Малкольм просунул руку сквозь решетку, пошарил вокруг и нашел – да, всего-навсего! – тяжелый железный штырь, лежащий поперек прутьев прямо над уровнем воды. Один его конец был глубоко вогнан в паз в каменной стенке. Штырь был хорошо смазан и легко выскочил из гнезда. Решетка откинулась наверх, и Малкольм задубевшими, дрожащими руками нащупал крюк, который не давал ей упасть обратно.
Еще через мгновение он выбрался в комнату, оказавшуюся, как он и предполагал, судомойней с раковинами для мытья посуды и полками для ее сушки. После тьмы тоннеля глаза радовались здешнему сумеречному свету, который позволял оглядеться вокруг. Через весь пол тянулась выложенная кирпичами канавка с водой, совсем как в Годстоу. И – о, чудо из чудес! – тут же была и плита, едва теплившаяся, но не потухшая, а над ней – целая полка полотенец, сохнущих после стирки.
Малкольм стащил свитер и рубашку, завернулся в огромное полотенце и съежился у самой плиты, раскачиваясь взад и вперед, пока холод медленно покидал его тело.
– Я теперь больше никогда не согреюсь, – проворчал он. – А с таким ознобом я не смогу тихо пробраться в детскую, чтобы найти Лиру. Ты вообще уверена, что мы сможем ее узнать? Малыши же все примерно на одно лицо?

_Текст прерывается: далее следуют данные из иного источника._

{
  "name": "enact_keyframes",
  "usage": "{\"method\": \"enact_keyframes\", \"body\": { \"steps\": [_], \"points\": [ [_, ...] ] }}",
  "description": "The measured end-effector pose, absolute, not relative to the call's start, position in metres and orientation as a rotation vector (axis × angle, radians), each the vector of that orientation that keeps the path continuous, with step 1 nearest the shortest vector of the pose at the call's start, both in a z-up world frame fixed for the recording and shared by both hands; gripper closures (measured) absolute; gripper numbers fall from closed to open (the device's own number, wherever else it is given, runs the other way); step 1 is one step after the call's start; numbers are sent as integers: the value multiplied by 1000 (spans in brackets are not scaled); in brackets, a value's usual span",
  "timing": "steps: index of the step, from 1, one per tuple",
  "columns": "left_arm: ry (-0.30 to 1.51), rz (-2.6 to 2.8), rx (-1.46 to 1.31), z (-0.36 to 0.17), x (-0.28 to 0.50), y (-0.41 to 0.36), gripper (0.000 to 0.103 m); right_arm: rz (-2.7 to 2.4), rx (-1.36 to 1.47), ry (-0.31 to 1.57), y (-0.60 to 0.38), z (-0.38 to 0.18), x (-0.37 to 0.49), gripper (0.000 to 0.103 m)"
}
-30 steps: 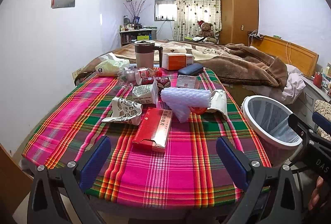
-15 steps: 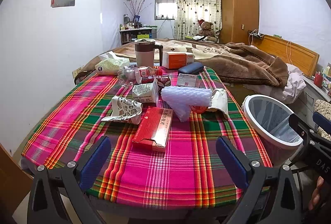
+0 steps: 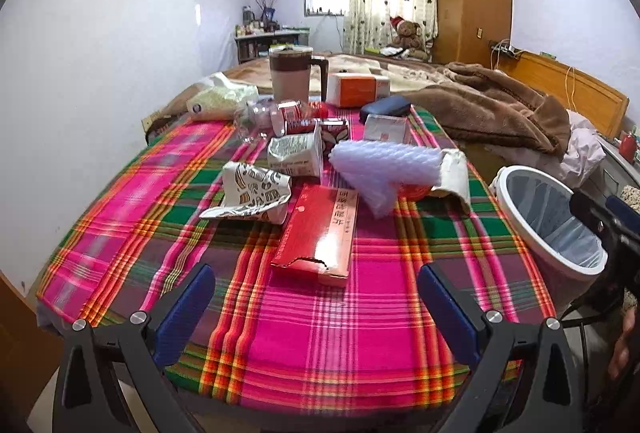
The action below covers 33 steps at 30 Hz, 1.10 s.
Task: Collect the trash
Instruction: 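Grasp the red medicine box with the left tool while the right tool grasps the white paper bag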
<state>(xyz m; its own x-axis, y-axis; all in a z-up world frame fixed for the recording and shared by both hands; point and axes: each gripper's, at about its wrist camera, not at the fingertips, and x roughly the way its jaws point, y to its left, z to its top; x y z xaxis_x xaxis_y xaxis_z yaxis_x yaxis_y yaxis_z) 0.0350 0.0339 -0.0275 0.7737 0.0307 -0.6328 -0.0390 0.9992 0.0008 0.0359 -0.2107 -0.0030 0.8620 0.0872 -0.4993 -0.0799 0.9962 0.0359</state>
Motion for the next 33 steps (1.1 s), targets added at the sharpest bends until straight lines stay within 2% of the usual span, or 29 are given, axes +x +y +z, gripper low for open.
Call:
{"method": "enact_keyframes", "body": {
  "steps": [20,29,33],
  "points": [
    [859,-22,-92,-63,115,64,3,152,114,720,-191,-36,131,13],
    [895,-1,-55,-72,140,64,3,178,107,799,-178,-43,155,17],
    [910,16,-39,-73,145,63,3,172,104,835,-173,-47,162,22]
  ]
}}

– Я узнаю Пана, а он – меня.
– Ну, если ты так говоришь… Нельзя сидеть здесь слишком долго.
Он подумал об Элис: какой, должно быть, ужас – торчать там, снаружи, на воде, где совершенно негде спрятаться.
Он снова натянул рубашку и свитер – совершенно мокрые! – и задрожал крупной дрожью.
– Ну, тогда пошли, – сказала Аста и превратилась в кошку. – Ой, погоди! Вон тот ящик…
– Какой еще я… ага! Да, точно!
Ящик, о котором она говорила, был похож на те, где хранят яблоки. Он был достаточно велик, чтобы в него поместилась Лира. Если выстлать его полотенцами, можно будет стащить ее вниз по стоку, не намочив.
Малкольм взял с сушки несколько полотенец и положил в ящик – пусть будут наготове.
– Ну, вот теперь пошли, – сказал он.
Открыв дверь судомойни, они прислушались. Тишина.
Где-то наверху, вдалеке трижды прозвонил басовитый колокол. Малкольм на цыпочках двинулся по каменному коридору в направлении, как он надеялся, задней лестницы. По голой, беленной известкой стене тянулась цепочка тусклых антарных ламп; в обе стороны вели какие-то двери.
Колокол зазвонил снова – гораздо громче прежнего. Где-то запел хор, будто открылась дверь в часовню. Малкольм оглянулся: спрятаться было негде. Пение сделалось громче, а затем, к его ужасу, вереница монахинь с молитвенно сложенными ладонями и опущенными долу глазами показалась из-за угла и направилась прямиком к нему. Судя по всему, как и сестры в Годстоу, они то и дело вставали посреди ночи, чтобы петь и молиться.